If I were signed to the Brewers, then I would be able to choose a song that played every time I walked up to bat.

If this were the case I would choose this one (especially beginning at 48 seconds into it):

Tuesday, March 11, 2008

The Trendy American Dream

Or more like American Dream Trends?

In the early 1900’s the American Dream was to have a “good job,” and by that, we meant a steady income that would pay your bills. The kind of job you would start when you were 18 and stick with until retirement.

Eighty years ago the American Dream was to have food on the table and a place to live. The Great Depression was a nightmare – the exact opposite of that earlier dream – yet those I know who lived through it were stronger for having done so.

In the mid-1900’s the American Dream was to be able to afford a single-family home (for your single family of mom, dad, and 2.5 kids), with a “his and hers” car set in the garage. Ah, the return of materialism.

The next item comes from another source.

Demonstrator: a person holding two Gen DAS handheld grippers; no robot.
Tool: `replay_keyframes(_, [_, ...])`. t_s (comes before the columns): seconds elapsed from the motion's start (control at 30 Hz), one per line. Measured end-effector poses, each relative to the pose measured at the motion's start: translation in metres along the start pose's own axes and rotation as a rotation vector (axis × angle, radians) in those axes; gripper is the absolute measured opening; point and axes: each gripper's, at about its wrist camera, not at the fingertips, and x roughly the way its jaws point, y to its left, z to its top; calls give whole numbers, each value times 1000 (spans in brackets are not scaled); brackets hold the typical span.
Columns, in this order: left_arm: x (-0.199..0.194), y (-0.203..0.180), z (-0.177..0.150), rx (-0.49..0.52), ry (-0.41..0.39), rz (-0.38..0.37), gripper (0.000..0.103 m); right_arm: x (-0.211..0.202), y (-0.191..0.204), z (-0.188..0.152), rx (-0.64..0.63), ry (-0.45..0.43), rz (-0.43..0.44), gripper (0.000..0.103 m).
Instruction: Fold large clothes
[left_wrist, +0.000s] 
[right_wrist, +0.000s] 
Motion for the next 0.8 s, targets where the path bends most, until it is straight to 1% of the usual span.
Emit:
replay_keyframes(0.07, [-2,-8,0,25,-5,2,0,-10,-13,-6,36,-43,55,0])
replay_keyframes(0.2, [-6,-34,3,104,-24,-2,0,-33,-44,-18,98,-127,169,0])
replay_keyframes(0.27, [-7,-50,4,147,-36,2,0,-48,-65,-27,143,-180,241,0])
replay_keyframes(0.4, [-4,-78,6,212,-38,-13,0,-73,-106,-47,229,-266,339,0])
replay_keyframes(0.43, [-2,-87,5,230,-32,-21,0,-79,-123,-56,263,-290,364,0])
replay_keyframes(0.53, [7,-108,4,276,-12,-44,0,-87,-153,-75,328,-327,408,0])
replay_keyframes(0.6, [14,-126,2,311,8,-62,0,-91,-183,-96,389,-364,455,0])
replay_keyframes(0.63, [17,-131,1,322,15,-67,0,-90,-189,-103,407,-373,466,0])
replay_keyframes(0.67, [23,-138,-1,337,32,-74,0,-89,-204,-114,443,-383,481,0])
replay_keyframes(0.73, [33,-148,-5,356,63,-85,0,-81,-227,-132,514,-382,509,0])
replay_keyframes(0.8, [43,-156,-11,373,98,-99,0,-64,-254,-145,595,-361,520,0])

In the 80’s the American Dream was the high-powered career. Think Melanie Griffith in “Working Girl,” minus the shoulder pads. Double incomes were the toast of the town, and except for that bit of recession at the beginning, the decade led rather nicely to the lucrative 90’s.

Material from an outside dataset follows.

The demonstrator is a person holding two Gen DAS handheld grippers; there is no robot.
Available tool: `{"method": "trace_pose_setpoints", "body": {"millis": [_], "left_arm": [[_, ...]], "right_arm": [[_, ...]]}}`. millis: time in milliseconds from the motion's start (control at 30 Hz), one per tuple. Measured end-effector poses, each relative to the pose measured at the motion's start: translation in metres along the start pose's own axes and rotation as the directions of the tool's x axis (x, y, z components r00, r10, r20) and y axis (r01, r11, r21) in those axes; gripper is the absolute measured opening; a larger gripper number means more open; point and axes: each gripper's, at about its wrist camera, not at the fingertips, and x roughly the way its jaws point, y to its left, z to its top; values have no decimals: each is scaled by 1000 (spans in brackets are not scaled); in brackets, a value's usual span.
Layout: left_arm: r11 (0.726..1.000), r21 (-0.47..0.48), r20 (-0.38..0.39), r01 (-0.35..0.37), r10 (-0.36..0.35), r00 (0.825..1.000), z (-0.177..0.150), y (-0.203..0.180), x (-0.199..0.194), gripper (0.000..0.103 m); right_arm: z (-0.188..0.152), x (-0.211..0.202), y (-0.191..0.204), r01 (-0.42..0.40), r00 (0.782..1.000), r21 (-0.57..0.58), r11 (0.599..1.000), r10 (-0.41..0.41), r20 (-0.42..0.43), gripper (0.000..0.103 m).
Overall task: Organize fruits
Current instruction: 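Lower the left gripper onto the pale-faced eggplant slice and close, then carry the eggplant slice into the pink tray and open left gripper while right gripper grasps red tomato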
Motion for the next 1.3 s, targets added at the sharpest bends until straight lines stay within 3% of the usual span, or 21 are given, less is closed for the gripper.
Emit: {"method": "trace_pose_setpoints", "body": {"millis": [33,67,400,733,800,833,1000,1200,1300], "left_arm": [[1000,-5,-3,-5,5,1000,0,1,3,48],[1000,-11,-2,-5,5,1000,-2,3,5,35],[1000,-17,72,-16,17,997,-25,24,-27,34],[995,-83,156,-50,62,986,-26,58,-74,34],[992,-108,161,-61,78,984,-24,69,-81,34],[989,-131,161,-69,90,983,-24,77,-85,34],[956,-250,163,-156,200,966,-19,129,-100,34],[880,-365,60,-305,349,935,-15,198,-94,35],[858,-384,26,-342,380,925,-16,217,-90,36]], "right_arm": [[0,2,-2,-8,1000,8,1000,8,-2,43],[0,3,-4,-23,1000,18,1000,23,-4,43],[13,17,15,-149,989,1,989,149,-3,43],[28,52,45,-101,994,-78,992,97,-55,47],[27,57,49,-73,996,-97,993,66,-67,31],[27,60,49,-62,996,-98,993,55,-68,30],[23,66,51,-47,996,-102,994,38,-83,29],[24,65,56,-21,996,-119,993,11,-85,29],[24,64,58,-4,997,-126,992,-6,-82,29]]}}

Today the American Dream is to have a job you enjoy, a career you love, a dream gig, as so described by yesterday's headline on MSN news. (I’d find the link for you, but it was replaced by the more news-worthy “REPORT: N.Y. Gov. Involved in Prostitution Ring.” Bygones.)

The dream of Americans today is not only to have all of the above, but to also enjoy that aforementioned “good job” as well. Not an incomprehensible desire when we are spending 60+ hours at work each week.

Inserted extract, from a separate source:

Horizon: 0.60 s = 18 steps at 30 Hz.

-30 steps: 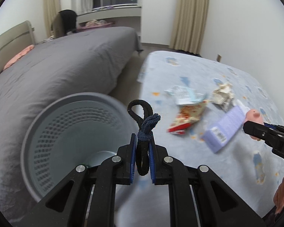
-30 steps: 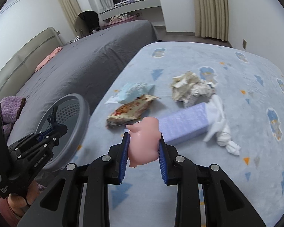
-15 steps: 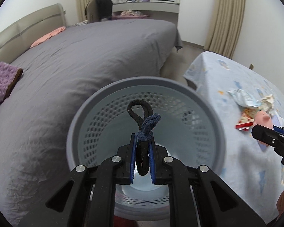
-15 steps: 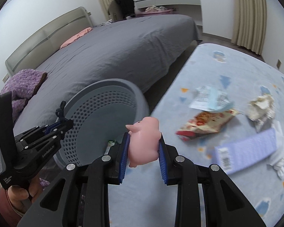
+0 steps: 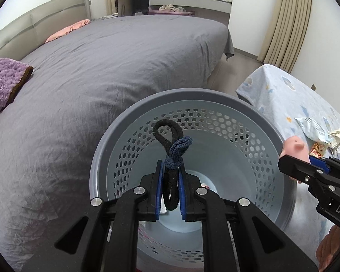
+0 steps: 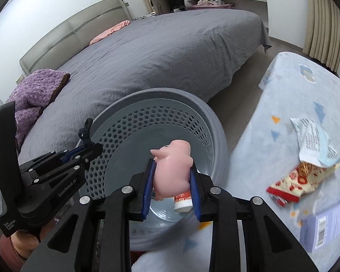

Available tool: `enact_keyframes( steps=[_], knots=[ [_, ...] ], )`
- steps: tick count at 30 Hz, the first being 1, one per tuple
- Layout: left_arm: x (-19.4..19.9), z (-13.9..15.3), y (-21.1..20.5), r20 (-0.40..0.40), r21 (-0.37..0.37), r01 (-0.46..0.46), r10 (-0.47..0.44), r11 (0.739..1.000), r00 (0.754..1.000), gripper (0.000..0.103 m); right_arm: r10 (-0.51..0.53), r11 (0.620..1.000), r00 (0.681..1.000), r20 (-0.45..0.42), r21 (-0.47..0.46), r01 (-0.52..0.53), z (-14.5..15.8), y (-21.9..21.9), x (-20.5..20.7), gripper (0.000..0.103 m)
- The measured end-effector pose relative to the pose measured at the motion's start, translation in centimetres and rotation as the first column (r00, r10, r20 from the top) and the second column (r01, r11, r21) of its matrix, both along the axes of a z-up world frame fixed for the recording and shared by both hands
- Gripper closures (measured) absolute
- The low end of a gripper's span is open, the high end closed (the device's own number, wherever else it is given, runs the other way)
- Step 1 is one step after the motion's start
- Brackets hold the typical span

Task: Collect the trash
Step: 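Carry pig and cable over the wastebasket and open both tools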

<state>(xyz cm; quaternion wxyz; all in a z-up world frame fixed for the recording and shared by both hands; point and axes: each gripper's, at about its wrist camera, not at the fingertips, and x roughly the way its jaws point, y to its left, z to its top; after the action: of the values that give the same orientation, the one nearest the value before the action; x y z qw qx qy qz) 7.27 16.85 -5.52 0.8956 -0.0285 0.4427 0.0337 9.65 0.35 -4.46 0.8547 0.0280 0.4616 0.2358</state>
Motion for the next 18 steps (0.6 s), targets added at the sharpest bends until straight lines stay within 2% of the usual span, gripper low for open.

No more “nose to the grindstone,” or “back to the salt mines,” no. We Americans want a single-family home with the single family. We want the “his and hers” car set, with maybe a recreational vehicle thrown in for good measure. We want a steady job we can depend on – with health insurance, dental, vision, and retirement planning – but we also want to wake up in the morning and be excited at the prospect of commuting 90 minutes (damn suburbia) so that we can do our soul-satisfying work.

We want to do something we love; something we’re passionate about.

In other words: we want our cake, and we want to eat it too. To hell with that extra hour of cardio we’ll have to do at the gym.

Let’s face it. America is spoiled. We are the spoiled teenager that is a 230-year-old nation.

But who am I to complain? I have a job I love.

Note to anyone who knows me: I may not be loving it right now, as you know, but in general I really do enjoy my job.

Thursday, March 6, 2008

Scholarship of Engagement

You may be wondering what the scholarship of engagement is, and I am here to tell you. Under duress.

No, it is not the study of marriage traditions across cultures.

It is, however, the practice of taking learning out of the classroom and into the community, and in the process creating a reciprocal and mutually beneficial relationship.

Perhaps it should be termed “Engaged Scholarship,” that’s all I’m saying.

Do you know that some people devote their entire lives to studying this practice?

Even more, upwards of 50 people devoted 5 hours to this subject just yesterday in a converted manse off Lake Drive just a stone’s throw from Whitefish (folks) Bay.

“Why,” you may ask? (Go ahead, I’ll wait)

Well, I do not rightly know. As far as this author is concerned, the Scholarship of Engagement (better known as: Engaged Scholarship) is already taking place in schools across the country – and very much so in the Greater M area.

Service learning, faculty research studies, real time case studies – all are versions of this type of learning, and yet 50 unfortunate academics spent five hours of their busy lives dissecting and discussing how they can create scholarship of engagement at a university that already widely uses this practice.

This author was not amused to have to take part.